» **WHAT YOU HAVE TO DO**:
Which of the lines below include "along"? Each one should be copied out.

━━━━━ SOURCE MATERIAL ━━━━━

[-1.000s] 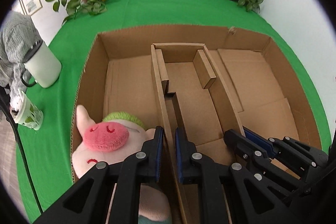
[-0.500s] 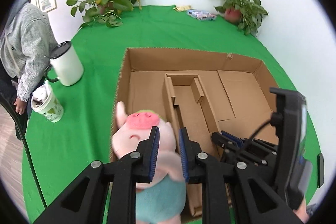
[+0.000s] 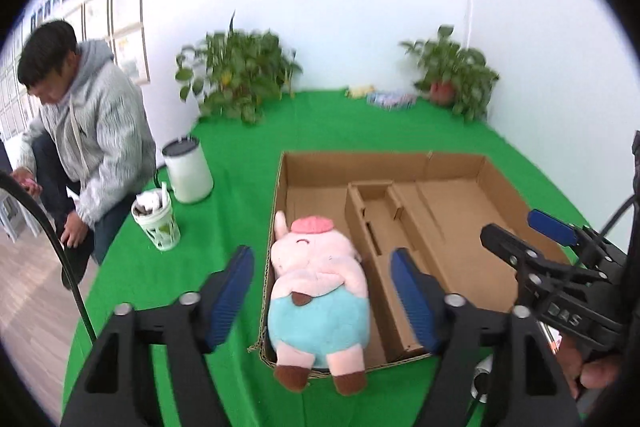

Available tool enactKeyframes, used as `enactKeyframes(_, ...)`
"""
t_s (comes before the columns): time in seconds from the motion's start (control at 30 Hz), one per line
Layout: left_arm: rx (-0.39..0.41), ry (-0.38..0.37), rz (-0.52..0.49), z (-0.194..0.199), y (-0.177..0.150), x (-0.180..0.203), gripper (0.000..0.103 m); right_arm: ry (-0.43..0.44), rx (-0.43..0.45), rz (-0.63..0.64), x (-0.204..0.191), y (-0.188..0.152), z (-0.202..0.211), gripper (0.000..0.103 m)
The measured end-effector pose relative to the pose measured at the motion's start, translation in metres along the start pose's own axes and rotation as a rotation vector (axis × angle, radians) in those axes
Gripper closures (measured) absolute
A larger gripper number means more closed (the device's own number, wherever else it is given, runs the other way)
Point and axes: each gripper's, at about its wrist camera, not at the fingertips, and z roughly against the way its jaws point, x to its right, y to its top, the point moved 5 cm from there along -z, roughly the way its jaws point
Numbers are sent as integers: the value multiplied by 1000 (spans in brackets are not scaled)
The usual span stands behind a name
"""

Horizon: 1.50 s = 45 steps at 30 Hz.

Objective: Organize objects
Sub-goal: 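Lower the cardboard insert into the box and open both grippers, then withdraw both grippers up from the box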

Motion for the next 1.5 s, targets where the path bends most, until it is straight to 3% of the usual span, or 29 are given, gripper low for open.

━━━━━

» **SOLVED EXERCISE**:
The measured end-effector pose relative to the pose measured at the motion's start, translation in metres along the start pose's own axes and rotation as a rotation vector (axis × angle, radians) in those axes
Point and axes: each gripper's, at about its wrist camera, not at the fingertips, and z roughly against the way its jaws point, x to its right, y to its top, the point moved 5 cm from there along -z, roughly the way its jaws point

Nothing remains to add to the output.